Start of Input data

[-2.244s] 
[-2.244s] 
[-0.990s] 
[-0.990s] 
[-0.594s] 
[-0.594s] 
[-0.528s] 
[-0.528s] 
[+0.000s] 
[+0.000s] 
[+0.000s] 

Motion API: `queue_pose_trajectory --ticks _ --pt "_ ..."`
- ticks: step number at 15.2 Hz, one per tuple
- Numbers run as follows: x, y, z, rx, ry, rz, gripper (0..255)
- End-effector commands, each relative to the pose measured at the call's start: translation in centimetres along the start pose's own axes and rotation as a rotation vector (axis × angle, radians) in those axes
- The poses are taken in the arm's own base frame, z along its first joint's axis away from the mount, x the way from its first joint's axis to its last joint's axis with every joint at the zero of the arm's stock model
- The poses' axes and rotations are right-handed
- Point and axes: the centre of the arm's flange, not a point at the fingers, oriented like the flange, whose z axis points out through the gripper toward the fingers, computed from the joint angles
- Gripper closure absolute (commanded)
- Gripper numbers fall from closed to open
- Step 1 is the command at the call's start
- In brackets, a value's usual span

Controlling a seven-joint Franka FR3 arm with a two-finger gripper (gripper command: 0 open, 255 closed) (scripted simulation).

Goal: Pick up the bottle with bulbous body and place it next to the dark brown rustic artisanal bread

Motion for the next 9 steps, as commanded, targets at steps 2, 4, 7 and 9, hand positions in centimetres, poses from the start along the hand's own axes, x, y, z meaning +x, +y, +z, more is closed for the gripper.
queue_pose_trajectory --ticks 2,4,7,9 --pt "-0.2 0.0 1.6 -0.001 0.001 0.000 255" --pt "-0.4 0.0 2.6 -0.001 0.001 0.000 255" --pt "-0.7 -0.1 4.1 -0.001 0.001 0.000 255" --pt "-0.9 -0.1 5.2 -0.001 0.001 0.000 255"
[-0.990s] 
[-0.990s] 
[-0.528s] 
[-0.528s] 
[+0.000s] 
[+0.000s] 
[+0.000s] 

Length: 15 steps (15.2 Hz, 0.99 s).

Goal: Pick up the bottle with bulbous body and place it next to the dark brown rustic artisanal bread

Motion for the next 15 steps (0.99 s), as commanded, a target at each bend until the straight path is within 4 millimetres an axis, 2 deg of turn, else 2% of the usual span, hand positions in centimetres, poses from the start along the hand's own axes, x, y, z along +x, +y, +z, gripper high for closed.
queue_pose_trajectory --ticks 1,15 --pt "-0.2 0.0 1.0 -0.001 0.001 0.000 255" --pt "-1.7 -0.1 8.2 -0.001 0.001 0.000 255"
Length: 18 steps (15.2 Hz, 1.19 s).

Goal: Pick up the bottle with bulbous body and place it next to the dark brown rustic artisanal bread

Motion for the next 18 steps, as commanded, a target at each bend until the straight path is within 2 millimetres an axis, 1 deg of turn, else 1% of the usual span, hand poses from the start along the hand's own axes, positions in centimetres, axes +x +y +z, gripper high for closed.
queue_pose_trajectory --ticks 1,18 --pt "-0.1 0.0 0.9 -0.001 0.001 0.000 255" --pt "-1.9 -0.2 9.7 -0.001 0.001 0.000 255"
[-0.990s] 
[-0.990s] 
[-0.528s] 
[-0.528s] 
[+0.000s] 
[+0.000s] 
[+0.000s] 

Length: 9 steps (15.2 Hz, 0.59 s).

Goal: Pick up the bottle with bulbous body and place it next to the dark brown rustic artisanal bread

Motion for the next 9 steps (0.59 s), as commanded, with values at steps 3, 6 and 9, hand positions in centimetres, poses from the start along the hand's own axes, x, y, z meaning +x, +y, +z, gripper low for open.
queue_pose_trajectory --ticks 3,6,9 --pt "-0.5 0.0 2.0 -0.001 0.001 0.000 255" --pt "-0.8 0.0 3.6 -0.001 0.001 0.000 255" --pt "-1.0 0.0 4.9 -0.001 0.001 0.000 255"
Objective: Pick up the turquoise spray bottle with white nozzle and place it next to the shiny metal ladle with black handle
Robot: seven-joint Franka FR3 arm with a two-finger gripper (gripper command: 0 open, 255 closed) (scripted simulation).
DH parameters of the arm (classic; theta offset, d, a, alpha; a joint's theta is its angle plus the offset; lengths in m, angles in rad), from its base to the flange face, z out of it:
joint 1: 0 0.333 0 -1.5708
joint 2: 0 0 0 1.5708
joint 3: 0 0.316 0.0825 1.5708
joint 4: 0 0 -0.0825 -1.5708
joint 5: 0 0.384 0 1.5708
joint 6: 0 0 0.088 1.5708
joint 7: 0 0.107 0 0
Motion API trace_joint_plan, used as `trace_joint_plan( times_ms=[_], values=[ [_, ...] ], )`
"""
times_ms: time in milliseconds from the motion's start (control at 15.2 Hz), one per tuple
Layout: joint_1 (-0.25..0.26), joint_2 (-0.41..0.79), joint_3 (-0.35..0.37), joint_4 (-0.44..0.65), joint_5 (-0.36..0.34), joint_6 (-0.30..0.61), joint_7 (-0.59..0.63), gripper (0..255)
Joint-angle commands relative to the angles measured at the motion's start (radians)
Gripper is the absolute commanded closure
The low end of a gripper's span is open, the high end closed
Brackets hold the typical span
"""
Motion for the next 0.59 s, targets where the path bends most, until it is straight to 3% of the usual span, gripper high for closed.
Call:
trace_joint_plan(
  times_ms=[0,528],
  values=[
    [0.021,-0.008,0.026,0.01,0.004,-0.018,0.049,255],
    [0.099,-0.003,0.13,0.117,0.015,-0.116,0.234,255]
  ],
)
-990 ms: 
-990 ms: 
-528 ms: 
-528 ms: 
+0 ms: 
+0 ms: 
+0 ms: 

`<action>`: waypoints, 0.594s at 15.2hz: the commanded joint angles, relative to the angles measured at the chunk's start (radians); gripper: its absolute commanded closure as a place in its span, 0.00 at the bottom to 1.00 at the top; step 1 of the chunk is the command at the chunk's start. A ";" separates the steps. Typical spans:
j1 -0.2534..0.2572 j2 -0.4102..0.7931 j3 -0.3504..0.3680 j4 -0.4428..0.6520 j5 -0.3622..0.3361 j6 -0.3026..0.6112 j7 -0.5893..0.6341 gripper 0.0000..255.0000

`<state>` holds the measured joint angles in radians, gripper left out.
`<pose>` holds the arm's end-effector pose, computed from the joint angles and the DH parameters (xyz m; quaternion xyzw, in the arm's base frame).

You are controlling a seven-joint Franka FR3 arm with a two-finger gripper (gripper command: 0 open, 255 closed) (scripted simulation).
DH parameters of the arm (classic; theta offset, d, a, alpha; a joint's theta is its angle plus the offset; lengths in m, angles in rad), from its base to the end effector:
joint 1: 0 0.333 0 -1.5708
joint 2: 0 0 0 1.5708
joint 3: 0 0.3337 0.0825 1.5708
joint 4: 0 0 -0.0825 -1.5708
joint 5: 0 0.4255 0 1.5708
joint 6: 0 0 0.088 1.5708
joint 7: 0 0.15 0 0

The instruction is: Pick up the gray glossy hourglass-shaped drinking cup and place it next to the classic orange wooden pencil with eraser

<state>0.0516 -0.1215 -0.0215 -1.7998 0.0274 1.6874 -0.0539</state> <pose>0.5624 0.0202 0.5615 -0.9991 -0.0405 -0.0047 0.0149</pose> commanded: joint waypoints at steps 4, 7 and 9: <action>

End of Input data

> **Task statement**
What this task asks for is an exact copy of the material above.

> **Output below**
[-2.244s] 
[-2.244s] 
[-0.990s] 
[-0.990s] 
[-0.594s] 
[-0.594s] 
[-0.528s] 
[-0.528s] 
[+0.000s] 
[+0.000s] 
[+0.000s] 

Motion API: `queue_pose_trajectory --ticks _ --pt "_ ..."`
- ticks: step number at 15.2 Hz, one per tuple
- Numbers run as follows: x, y, z, rx, ry, rz, gripper (0..255)
- End-effector commands, each relative to the pose measured at the call's start: translation in centimetres along the start pose's own axes and rotation as a rotation vector (axis × angle, radians) in those axes
- The poses are taken in the arm's own base frame, z along its first joint's axis away from the mount, x the way from its first joint's axis to its last joint's axis with every joint at the zero of the arm's stock model
- The poses' axes and rotations are right-handed
- Point and axes: the centre of the arm's flange, not a point at the fingers, oriented like the flange, whose z axis points out through the gripper toward the fingers, computed from the joint angles
- Gripper closure absolute (commanded)
- Gripper numbers fall from closed to open
- Step 1 is the command at the call's start
- In brackets, a value's usual span

Controlling a seven-joint Franka FR3 arm with a two-finger gripper (gripper command: 0 open, 255 closed) (scripted simulation).

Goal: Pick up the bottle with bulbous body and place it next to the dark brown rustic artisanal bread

Motion for the next 9 steps, as commanded, targets at steps 2, 4, 7 and 9, hand positions in centimetres, poses from the start along the hand's own axes, x, y, z meaning +x, +y, +z, more is closed for the gripper.
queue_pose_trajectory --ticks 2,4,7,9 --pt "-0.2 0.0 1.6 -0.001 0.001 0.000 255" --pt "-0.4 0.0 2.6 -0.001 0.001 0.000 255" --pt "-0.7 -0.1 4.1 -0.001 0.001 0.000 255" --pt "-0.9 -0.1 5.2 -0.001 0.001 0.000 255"
[-0.990s] 
[-0.990s] 
[-0.528s] 
[-0.528s] 
[+0.000s] 
[+0.000s] 
[+0.000s] 

Length: 15 steps (15.2 Hz, 0.99 s).

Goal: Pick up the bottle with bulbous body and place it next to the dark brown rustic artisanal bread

Motion for the next 15 steps (0.99 s), as commanded, a target at each bend until the straight path is within 4 millimetres an axis, 2 deg of turn, else 2% of the usual span, hand positions in centimetres, poses from the start along the hand's own axes, x, y, z along +x, +y, +z, gripper high for closed.
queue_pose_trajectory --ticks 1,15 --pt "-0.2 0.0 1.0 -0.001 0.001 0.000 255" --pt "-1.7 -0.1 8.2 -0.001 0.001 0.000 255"
Length: 18 steps (15.2 Hz, 1.19 s).

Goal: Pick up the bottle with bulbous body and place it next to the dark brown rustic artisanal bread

Motion for the next 18 steps, as commanded, a target at each bend until the straight path is within 2 millimetres an axis, 1 deg of turn, else 1% of the usual span, hand poses from the start along the hand's own axes, positions in centimetres, axes +x +y +z, gripper high for closed.
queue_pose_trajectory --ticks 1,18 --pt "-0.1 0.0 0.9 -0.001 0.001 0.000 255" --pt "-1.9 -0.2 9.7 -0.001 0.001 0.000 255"
[-0.990s] 
[-0.990s] 
[-0.528s] 
[-0.528s] 
[+0.000s] 
[+0.000s] 
[+0.000s] 

Length: 9 steps (15.2 Hz, 0.59 s).

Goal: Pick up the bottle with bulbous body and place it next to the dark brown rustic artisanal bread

Motion for the next 9 steps (0.59 s), as commanded, with values at steps 3, 6 and 9, hand positions in centimetres, poses from the start along the hand's own axes, x, y, z meaning +x, +y, +z, gripper low for open.
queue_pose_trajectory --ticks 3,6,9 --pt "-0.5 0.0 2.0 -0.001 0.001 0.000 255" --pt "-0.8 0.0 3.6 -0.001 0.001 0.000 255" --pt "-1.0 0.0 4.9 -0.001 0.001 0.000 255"
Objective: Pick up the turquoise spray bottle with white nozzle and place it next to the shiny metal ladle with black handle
Robot: seven-joint Franka FR3 arm with a two-finger gripper (gripper command: 0 open, 255 closed) (scripted simulation).
DH parameters of the arm (classic; theta offset, d, a, alpha; a joint's theta is its angle plus the offset; lengths in m, angles in rad), from its base to the flange face, z out of it:
joint 1: 0 0.333 0 -1.5708
joint 2: 0 0 0 1.5708
joint 3: 0 0.316 0.0825 1.5708
joint 4: 0 0 -0.0825 -1.5708
joint 5: 0 0.384 0 1.5708
joint 6: 0 0 0.088 1.5708
joint 7: 0 0.107 0 0
Motion API trace_joint_plan, used as `trace_joint_plan( times_ms=[_], values=[ [_, ...] ], )`
"""
times_ms: time in milliseconds from the motion's start (control at 15.2 Hz), one per tuple
Layout: joint_1 (-0.25..0.26), joint_2 (-0.41..0.79), joint_3 (-0.35..0.37), joint_4 (-0.44..0.65), joint_5 (-0.36..0.34), joint_6 (-0.30..0.61), joint_7 (-0.59..0.63), gripper (0..255)
Joint-angle commands relative to the angles measured at the motion's start (radians)
Gripper is the absolute commanded closure
The low end of a gripper's span is open, the high end closed
Brackets hold the typical span
"""
Motion for the next 0.59 s, targets where the path bends most, until it is straight to 3% of the usual span, gripper high for closed.
Call:
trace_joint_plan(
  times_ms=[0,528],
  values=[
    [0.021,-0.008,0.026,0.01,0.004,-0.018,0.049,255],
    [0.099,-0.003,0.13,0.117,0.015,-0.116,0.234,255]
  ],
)
-990 ms: 
-990 ms: 
-528 ms: 
-528 ms: 
+0 ms: 
+0 ms: 
+0 ms: 

`<action>`: waypoints, 0.594s at 15.2hz: the commanded joint angles, relative to the angles measured at the chunk's start (radians); gripper: its absolute commanded closure as a place in its span, 0.00 at the bottom to 1.00 at the top; step 1 of the chunk is the command at the chunk's start. A ";" separates the steps. Typical spans:
j1 -0.2534..0.2572 j2 -0.4102..0.7931 j3 -0.3504..0.3680 j4 -0.4428..0.6520 j5 -0.3622..0.3361 j6 -0.3026..0.6112 j7 -0.5893..0.6341 gripper 0.0000..255.0000

`<state>` holds the measured joint angles in radians, gripper left out.
`<pose>` holds the arm's end-effector pose, computed from the joint angles and the DH parameters (xyz m; quaternion xyzw, in the arm's base frame).

You are controlling a seven-joint Franka FR3 arm with a two-finger gripper (gripper command: 0 open, 255 closed) (scripted simulation).
DH parameters of the arm (classic; theta offset, d, a, alpha; a joint's theta is its angle plus the offset; lengths in m, angles in rad), from its base to the end effector:
joint 1: 0 0.333 0 -1.5708
joint 2: 0 0 0 1.5708
joint 3: 0 0.3337 0.0825 1.5708
joint 4: 0 0 -0.0825 -1.5708
joint 5: 0 0.4255 0 1.5708
joint 6: 0 0 0.088 1.5708
joint 7: 0 0.15 0 0

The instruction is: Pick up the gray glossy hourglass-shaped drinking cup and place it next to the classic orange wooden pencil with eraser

<state>0.0516 -0.1215 -0.0215 -1.7998 0.0274 1.6874 -0.0539</state> <pose>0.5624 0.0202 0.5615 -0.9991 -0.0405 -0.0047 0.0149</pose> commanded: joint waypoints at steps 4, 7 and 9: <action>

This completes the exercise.